__WORK ORDER__. Find every line below with "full" in it and give only how many there are.

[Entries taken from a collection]

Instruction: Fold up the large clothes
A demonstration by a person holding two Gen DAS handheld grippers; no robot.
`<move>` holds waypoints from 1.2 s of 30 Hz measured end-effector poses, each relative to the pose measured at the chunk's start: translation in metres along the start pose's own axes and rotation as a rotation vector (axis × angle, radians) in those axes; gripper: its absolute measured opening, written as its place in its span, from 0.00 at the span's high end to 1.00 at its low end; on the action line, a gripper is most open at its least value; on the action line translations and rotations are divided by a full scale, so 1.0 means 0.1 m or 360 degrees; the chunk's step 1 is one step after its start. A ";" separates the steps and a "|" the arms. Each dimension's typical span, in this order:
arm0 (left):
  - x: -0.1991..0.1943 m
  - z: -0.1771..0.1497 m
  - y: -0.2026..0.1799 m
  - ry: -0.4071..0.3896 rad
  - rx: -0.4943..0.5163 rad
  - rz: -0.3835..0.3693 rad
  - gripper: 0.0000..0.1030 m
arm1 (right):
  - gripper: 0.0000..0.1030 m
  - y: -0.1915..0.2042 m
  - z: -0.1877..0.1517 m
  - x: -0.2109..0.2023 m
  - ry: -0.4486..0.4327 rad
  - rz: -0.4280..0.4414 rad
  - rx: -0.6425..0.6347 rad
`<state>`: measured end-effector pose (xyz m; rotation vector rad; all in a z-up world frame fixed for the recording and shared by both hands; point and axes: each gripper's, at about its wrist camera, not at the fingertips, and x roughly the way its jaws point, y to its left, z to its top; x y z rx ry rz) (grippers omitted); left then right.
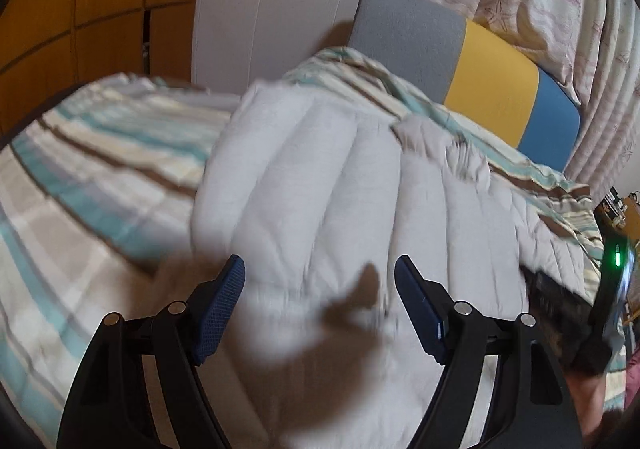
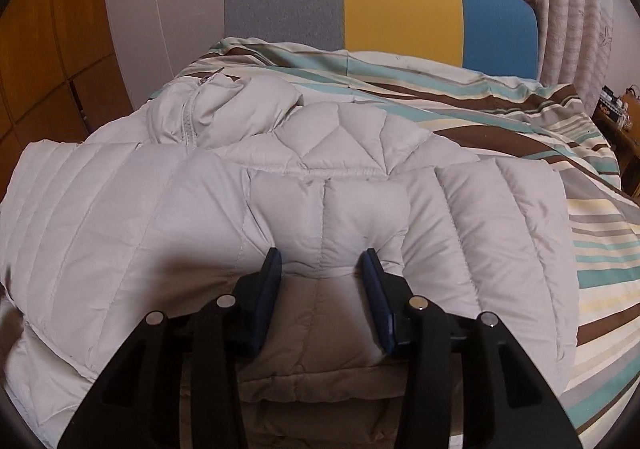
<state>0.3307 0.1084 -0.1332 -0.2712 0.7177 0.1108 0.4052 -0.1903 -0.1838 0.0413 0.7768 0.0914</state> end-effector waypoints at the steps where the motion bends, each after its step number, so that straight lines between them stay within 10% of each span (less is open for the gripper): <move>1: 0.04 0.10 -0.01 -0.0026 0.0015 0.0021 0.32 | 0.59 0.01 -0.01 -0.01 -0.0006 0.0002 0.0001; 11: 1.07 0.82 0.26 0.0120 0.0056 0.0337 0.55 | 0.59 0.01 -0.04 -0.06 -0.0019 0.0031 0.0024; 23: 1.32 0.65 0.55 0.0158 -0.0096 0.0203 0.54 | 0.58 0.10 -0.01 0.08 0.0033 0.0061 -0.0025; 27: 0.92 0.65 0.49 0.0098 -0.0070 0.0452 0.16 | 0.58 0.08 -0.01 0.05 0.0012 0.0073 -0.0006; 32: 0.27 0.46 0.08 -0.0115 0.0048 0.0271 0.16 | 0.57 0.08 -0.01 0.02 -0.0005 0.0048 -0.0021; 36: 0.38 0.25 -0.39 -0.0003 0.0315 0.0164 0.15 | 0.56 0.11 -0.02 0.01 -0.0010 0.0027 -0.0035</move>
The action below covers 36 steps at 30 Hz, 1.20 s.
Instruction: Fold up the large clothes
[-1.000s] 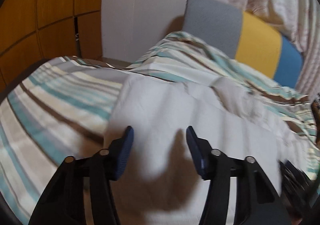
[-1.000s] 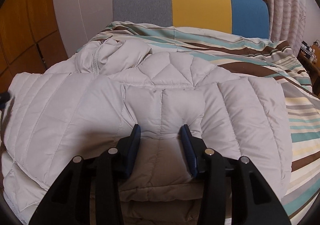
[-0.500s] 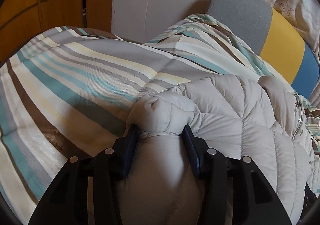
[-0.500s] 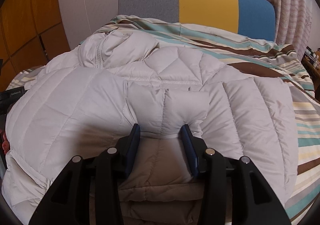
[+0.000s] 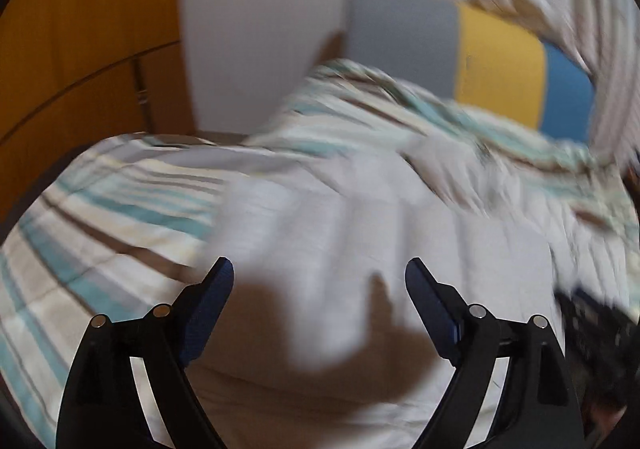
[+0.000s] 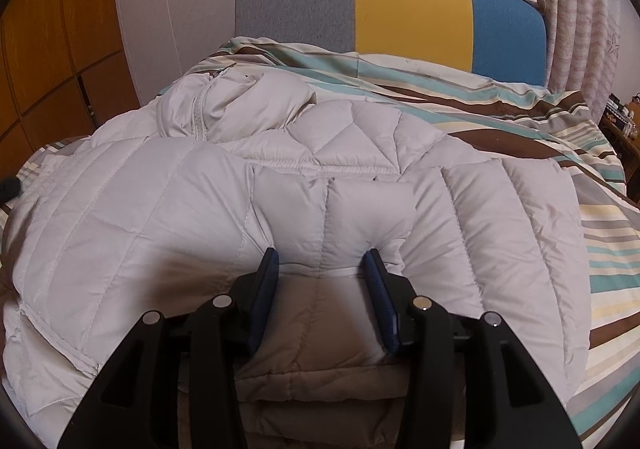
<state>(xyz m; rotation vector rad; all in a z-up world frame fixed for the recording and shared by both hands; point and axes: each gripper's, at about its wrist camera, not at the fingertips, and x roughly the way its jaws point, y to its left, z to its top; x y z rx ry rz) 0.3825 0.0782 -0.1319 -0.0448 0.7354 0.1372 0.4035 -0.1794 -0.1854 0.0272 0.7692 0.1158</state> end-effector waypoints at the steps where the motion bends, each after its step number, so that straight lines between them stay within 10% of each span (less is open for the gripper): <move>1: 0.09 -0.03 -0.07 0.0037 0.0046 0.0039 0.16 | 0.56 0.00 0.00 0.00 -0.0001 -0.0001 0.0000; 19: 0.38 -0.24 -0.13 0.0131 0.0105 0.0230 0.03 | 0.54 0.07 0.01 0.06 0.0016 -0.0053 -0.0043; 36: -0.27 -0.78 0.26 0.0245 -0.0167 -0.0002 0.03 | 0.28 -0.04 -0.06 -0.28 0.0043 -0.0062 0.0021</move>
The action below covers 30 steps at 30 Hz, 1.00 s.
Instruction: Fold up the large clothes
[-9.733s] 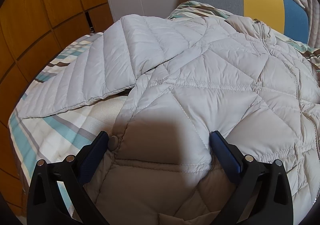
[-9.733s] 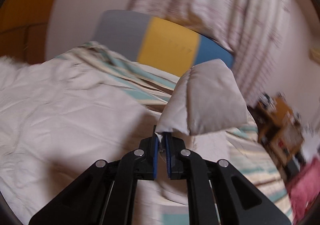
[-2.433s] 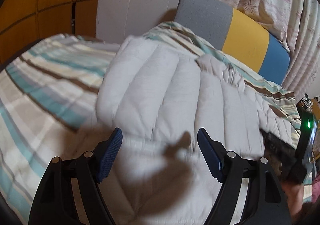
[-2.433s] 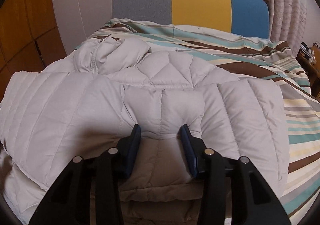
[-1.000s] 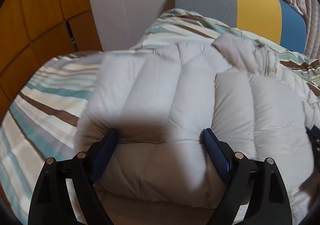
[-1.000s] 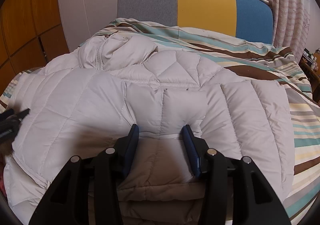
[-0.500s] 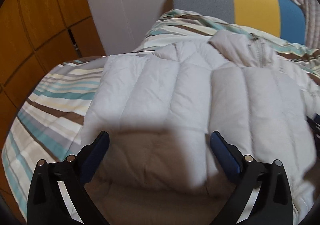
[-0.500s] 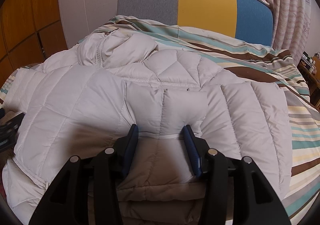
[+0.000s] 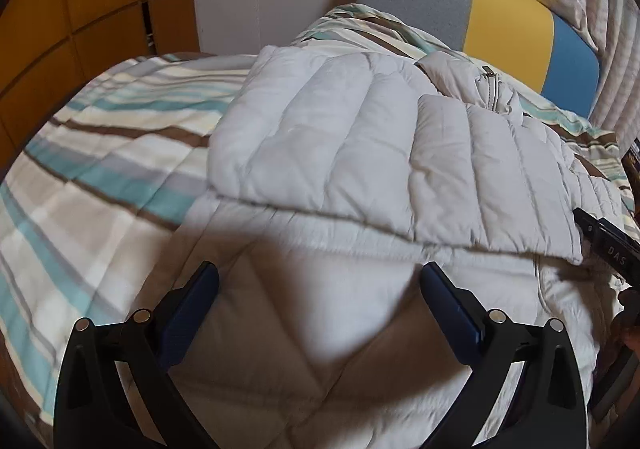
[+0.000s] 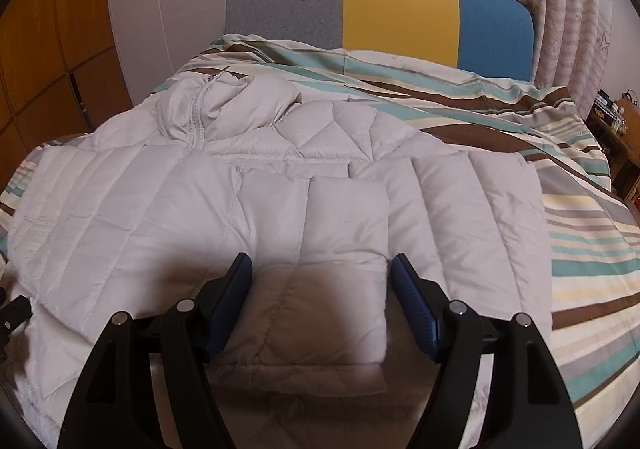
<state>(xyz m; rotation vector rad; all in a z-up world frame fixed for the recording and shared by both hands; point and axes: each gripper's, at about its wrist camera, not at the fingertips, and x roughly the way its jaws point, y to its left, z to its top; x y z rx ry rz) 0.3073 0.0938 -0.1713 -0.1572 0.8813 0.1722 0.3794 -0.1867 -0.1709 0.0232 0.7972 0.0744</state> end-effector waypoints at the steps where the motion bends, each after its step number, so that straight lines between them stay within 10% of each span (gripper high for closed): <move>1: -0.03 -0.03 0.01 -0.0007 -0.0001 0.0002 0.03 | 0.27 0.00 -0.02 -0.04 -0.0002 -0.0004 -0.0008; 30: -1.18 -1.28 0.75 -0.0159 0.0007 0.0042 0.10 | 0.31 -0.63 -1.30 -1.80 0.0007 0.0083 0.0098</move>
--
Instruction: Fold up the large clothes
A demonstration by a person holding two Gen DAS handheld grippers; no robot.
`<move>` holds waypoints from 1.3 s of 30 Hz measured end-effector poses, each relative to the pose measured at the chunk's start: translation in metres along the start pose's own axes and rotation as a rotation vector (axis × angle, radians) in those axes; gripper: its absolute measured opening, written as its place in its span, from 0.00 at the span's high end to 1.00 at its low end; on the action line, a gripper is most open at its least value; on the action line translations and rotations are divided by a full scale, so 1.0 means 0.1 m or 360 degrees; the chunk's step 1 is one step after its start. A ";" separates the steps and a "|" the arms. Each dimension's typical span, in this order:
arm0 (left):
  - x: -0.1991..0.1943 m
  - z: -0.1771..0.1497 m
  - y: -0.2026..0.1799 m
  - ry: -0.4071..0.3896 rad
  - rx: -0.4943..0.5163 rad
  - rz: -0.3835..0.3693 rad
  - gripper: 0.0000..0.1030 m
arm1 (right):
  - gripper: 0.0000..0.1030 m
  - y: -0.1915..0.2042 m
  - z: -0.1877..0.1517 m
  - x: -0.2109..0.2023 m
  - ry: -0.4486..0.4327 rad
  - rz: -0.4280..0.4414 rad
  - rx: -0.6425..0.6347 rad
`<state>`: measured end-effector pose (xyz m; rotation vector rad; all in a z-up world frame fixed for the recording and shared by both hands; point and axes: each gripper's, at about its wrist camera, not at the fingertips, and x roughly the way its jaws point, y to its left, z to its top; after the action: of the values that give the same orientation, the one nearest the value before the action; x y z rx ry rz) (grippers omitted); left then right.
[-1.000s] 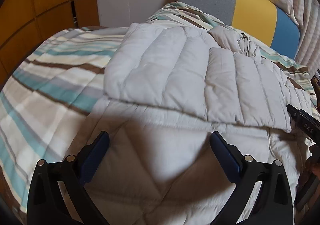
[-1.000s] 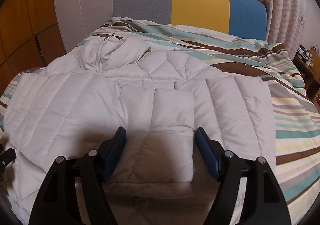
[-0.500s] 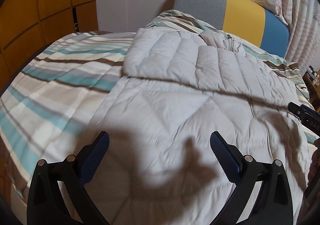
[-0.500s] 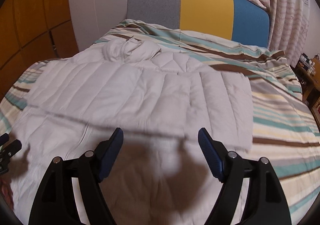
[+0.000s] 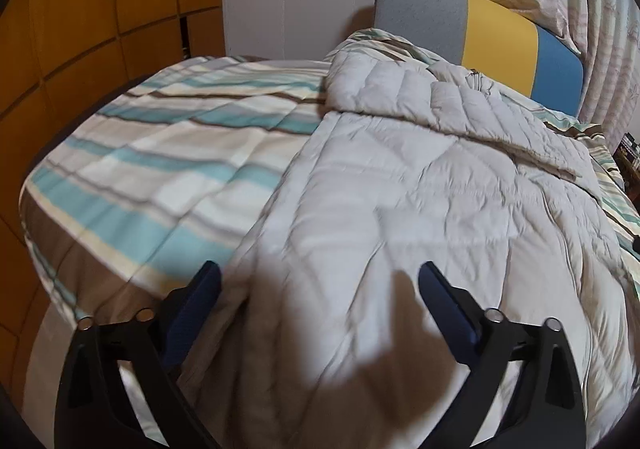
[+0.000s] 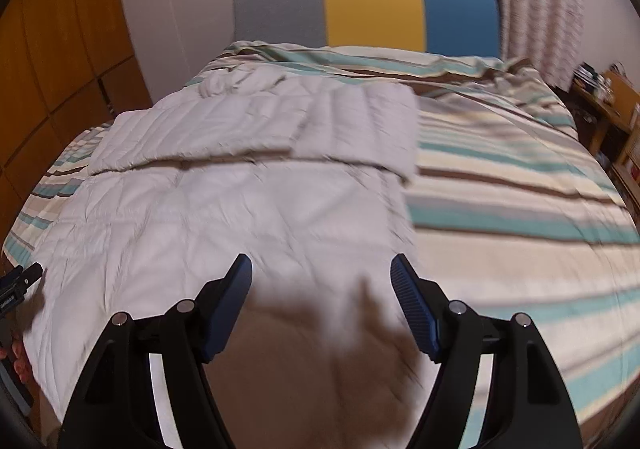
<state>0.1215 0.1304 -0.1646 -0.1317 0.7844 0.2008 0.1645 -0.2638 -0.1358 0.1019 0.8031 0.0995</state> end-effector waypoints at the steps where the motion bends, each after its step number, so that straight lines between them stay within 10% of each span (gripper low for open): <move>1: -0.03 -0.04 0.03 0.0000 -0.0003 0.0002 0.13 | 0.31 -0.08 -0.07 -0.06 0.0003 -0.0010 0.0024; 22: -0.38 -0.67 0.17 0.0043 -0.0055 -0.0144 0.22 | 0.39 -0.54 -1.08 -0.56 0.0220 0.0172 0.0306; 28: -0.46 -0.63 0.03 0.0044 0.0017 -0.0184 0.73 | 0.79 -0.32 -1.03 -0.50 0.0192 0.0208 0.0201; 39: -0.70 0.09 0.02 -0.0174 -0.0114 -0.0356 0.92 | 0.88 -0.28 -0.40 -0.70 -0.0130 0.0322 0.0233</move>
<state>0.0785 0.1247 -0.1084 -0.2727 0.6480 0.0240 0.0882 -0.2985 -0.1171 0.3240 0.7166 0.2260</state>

__WRITTEN SOLUTION__. 2